For the most part, the United Kingdom is a very tolerant and liberal place that embraces freedom of speech, expression and religion. For the most part, I feel relatively safe practising my religion openly here and personally I’ve yet to encounter any issues of discrimination or abuse due to my religion. Most people I meet are very respectful, positive and curious about my Pagan path.
But every now and then, something happens that acts as a sad reminder that there’s a minority of people who do not accept my religion, and want to go out of their way to see it crushed. And sometimes, they’ll resort to illegal actions to achieve this.
Case in point: a shop called Spellbound in Gloucester.
As described on its website, Spellbound is “a spiritual resource centre for Witches, Pagans, Psychics and anyone on an eclectic alternative path.” It sells crystals, amulets and other witchy paraphernalia, and the owner, Toni Hunt, herself practises witchcraft.
According to the managers of Spellbound, the shop has been a target of sustained intimidation and abuse by “Christian fanatics” for several years. The reported incidents include threats to burn the shop down, harassment of staff in the shop, and vandalism through throwing eggs at the shop and covering the door handles with an oily substance. You can hear what the owners have to say here.
What is going on is illegal action against freedom of expression which appears to be in the name of religion – specifically, illegal action carried out by extremist Christians who are offended by Paganism, witchcraft and the occult.
There have been many times in my life where I have been offended by the actions of others. I have witnessed animal cruelty, environmental destruction and members of the far-right marching in my very home town, and every time I saw such things, I felt literally sick with rage. All these things I saw went against everything I had been brought up to believe in about respecting life, being kind to people and animals, and tolerating other cultures. The primitive, animal part of me wanted to physically lash out against the things that were offending me, so I could punish them and so I wouldn’t have to look at them any more.
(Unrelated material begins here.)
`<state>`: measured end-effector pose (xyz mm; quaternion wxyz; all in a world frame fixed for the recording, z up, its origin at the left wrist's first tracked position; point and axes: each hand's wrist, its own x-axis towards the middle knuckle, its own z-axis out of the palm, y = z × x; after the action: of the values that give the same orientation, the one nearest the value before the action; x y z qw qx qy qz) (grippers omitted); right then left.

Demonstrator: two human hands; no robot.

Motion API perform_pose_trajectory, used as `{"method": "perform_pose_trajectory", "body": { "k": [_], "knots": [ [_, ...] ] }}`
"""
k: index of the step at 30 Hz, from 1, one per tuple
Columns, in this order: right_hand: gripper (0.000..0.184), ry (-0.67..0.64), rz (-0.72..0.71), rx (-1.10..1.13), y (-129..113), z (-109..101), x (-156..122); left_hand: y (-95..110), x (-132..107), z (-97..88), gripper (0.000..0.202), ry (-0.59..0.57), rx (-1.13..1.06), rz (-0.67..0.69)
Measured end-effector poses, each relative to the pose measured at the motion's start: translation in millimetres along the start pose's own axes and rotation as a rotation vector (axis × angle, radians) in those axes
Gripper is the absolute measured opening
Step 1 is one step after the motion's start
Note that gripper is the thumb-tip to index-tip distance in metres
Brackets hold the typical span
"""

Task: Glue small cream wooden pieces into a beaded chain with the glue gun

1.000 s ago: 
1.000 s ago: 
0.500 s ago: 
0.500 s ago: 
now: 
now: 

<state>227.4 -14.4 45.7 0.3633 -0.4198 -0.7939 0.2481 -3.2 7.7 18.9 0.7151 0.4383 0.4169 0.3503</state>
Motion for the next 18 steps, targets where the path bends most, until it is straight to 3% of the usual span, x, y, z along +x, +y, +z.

But I never did anything of the sort. Instead, in all these cases, I found other like-minded people and together, we raised our objections. We sent letters to the offenders or to MPs telling them what we thought. We raised public awareness of the issue to try and get more people on our side. We participated in demonstrations and protests. But we did so while respecting the rule of law. While we all hated what the offending party said and did, we respected that they had the right to free expression within the law, just as we did.
If someone wants to make fun of me for worshipping nature, fine – I might give you a cutting witty retort or the cold shoulder in reply, but I’m not going to hurt you or do anything illegal to retaliate. And if you want to tell me that my religion is blasphemous to you and offends you, that’s fine too – again, you’ll probably make me unhappy, but you have the right to say it. And if you take offence at a shop selling products and services you don’t like, you have the right to tell the world, to peacefully protest about it and to give people a chance to hear why you don’t like it. But you never, ever have the right to take the law into your own hands and commit criminal acts against the shop and its owners. When you think about it, it’s just lazy. It’s just refusing to engage in the long process of protesting, debating and slowly bringing people to your way of thinking – or, perhaps, changing your own way of thinking. It makes you look barbaric and idiotic. And it makes you look like a loser, because it suggests that, deep down, you know that you are unable to win the argument.
And no, I don’t think the entire Christian world needs to be condemned for the actions of a few fanatics. That’s silly too. I think most Christians would be appalled by this story, for was it not Christ who taught His followers of the importance of turning the other cheek?